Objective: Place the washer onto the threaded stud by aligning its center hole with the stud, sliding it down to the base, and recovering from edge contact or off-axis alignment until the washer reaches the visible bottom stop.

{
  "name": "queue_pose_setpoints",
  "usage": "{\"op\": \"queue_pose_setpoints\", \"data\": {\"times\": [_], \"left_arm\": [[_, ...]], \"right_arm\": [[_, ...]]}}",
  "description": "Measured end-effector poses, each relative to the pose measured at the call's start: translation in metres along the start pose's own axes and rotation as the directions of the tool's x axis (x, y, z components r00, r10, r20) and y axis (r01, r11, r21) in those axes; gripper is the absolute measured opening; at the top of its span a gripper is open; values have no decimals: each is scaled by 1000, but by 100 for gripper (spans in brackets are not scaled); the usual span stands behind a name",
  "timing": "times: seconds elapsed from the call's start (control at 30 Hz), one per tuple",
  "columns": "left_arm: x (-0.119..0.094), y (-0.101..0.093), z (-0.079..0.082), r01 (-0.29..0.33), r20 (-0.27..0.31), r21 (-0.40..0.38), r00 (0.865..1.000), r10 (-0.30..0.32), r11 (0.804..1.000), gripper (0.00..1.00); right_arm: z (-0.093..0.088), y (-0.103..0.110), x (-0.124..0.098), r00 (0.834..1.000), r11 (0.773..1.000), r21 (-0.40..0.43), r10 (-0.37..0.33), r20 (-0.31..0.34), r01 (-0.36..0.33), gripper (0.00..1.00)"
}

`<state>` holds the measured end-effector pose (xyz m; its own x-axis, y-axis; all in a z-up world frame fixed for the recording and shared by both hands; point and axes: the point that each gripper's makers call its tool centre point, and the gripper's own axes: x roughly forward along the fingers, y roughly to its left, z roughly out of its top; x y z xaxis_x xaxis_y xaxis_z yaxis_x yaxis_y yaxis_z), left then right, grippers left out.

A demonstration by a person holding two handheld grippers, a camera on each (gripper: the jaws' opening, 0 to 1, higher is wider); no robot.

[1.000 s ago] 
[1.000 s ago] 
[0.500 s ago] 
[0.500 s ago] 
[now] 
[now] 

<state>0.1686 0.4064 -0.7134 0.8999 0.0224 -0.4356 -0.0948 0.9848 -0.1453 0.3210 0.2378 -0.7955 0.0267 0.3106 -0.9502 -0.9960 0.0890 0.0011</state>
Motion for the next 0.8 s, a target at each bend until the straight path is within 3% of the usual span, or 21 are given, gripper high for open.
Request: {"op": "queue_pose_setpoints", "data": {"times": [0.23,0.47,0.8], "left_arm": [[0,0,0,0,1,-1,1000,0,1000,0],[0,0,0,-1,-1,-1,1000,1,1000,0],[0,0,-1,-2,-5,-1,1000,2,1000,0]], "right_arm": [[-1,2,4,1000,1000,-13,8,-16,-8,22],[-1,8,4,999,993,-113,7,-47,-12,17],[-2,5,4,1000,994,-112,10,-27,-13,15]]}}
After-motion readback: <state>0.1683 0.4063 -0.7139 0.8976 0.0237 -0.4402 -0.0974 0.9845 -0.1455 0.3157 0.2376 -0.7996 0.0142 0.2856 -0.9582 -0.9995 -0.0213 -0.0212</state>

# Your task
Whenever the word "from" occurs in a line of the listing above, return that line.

# Final answer
Objective: Place the washer onto the threaded stud by aligning its center hole with the stud, sliding it down to the base, and recovering from edge contact or off-axis alignment until the washer reaches the visible bottom stop.
  "timing": "times: seconds elapsed from the call's start (control at 30 Hz), one per tuple",

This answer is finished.